Отстранив от себя книгу на вытянутые руки, он начинает читать:
— «Не тот патриот, кто много говорит о Родине, а тот, кто готов отдать жизнь за нее. Во имя Родины и твоей, сын, жизни я готов на все. Расти, дорогой мой малыш, учись. Советскую Родину люби не словами — трудом люби».
Переведя дух и захлопнув книгу, Русакович добавляет:
— Как стихи. Даже выше стихов... Я это завещание Александра Грязева еще читал в нашей армейской газете. Тогда у нас много говорили про подвиг Саши... Письмо нашли у него в комсомольском билете, который был залит кровью...
Я смотрю на Ивана Порфирьевича и пытаюсь представить себе, каким он был в то самое тяжелое для Сталинграда время, когда их 284-я стрелковая дивизия под командованием тогда еще неизвестного подполковника Николая Филипповича Батюка, вслед за дивизией Ро-димцева, переправилась через Волгу и отбивала у немцев склоны Мамаева кургана и район заводов.
Знаю, что в Сталинград он вступил двадцатидвухленим, с двумя кубарями в петлицах, уже провоевав больше года, но я не могу его представить молодым и бравым лейтенантом потому, что в то лето и осень сорок второго все они — и красноармейцы, и командиры — были небритыми, в пропыленных, с выступившей солью на плечах гимнастерках, со скатками и вещмешками; все, решительно все были измотанные, худющие, с ввалившимися глазами. И те, кто отходил от Дона к нашим порушенным и догоравшим домам, и те, которые, как Русакович, переправлялись из-за Волги, под непрерывным огнем врага.
Нет, не могу я угадать в этом шестидесятилетнем учителе из Белоруссии того бравого лейтенанта, который еще 11 июня сорок первого окончил Минское военно-пехотное училище и за два дня до начала войны прибыл на финскую границу командиром минометного взвода, а на рассвете 22 июня вступил в свой первый бой. Про все это он мне рассказал, а я не могу... Не могу, потому что я и сам уже другой...
Передо мною — пожилой, уставший с дороги человек, который в нашем сбивчивом и трудном разговоре часто повторяет:
— Сталинград никак не уходит из меня и, наверное, будет во мне до конца... Сколько людей там полегло. Сколько... Вот и Саша...

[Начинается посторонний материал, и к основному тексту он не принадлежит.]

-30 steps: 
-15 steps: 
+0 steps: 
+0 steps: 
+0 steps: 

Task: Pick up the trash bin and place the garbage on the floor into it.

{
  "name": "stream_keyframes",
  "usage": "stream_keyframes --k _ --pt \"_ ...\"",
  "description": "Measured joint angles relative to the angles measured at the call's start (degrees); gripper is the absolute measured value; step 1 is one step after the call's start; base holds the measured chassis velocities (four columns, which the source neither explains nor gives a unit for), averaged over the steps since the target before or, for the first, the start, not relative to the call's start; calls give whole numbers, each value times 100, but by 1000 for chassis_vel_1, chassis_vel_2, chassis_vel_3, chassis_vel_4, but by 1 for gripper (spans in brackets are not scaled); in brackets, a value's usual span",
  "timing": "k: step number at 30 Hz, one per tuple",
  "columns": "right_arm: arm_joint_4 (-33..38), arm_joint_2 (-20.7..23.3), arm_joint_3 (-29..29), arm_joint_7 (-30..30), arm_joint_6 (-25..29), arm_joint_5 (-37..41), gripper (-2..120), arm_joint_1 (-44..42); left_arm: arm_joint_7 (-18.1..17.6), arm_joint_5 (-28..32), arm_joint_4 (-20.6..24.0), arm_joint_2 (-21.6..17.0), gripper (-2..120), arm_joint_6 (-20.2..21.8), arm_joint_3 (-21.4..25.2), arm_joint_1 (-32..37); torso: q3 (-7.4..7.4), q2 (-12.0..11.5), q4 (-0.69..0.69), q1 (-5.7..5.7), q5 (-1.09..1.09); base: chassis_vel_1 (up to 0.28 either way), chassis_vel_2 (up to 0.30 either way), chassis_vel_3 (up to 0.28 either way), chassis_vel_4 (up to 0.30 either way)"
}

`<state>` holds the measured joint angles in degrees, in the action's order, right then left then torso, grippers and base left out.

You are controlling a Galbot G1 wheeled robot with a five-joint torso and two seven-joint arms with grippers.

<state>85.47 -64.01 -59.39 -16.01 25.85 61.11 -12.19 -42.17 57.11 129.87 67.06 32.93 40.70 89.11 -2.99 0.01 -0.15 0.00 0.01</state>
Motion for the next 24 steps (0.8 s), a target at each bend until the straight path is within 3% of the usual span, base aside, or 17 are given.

Разговор угасает. Сняв очки, он трет переносицу, угрюмо молчит, а потом, будто что-то вспомнив, продолжает:
— А ведь Александр Грязев был во взводе Василия Зайцева. Да, да... Того самого знаменитого сталинградского снайпера... Они оба моряки и, кажется, служили вместе. У нас много сражалось моряков. Прибыли в городок, где формировалась дивизия с Дальнего Востока, Балтики... А потом воевали в Сталинграде, в армейских формированиях, но тельняшки не сняли.
Разговор заходит о войне наших и немецких снайперов.
— В Сталинграде была устроена настоящая охота снайперов на людей,— продолжает Русакович.— Начали эту войну снайперов сами гитлеровцы. Они собрали сюда лучших своих стрелков, и среди них был даже чемпион мира по стрельбе. С ним потом вел дуэль Герой Советского Союза Василий Зайцев. Немецкие снайперы доставляли нам больше всего хлопот, пока мы не вырастили своих.
Помню, пришел к нам на огневую позицию командир полка. Осмотрелся и устроил разнос: «У вас по переднему краю немцы ходят безнаказанно». Василий Зайцев берет винтовку и стреляет в одного, потом в другого. Бил он метко. Сибирский охотник. Немцев как ветром сдуло. Стрелков у нас много хороших было. Из них стали учить своих снайперов, и уже скоро немцы лазаря запели. А Зайцев таким знаменитым стал, что о нем уже узнали и у неприятеля. Окопы наши близко к ним подходили. Иногда меньше чем на сотню метров. Так я сам слышал, как они оттуда кричали: «Рус. Покажи Зайца. Стрелять не будем. Нихт шиссен».
Ну он, конечно, их допек. У него в этом деле своя наука. И перехитрить его нельзя было. Приходит на позицию, воткнет лопату по самый заступ в землю, приложит ухо к черенку и слушает, что у фрицев на переднем крае ночью делается. Лежит и комментирует. Справа копают новую траншею. Принесли боеприпасы — бухнули о землю ящик. В лощине блиндаж досками обшивают... Всю ночь ползает на животе по переднему краю, оборудует себе снайперские гнезда на день. У него этих позиций понатыкано везде. И не поймешь, какая настоящая, а какая ложная.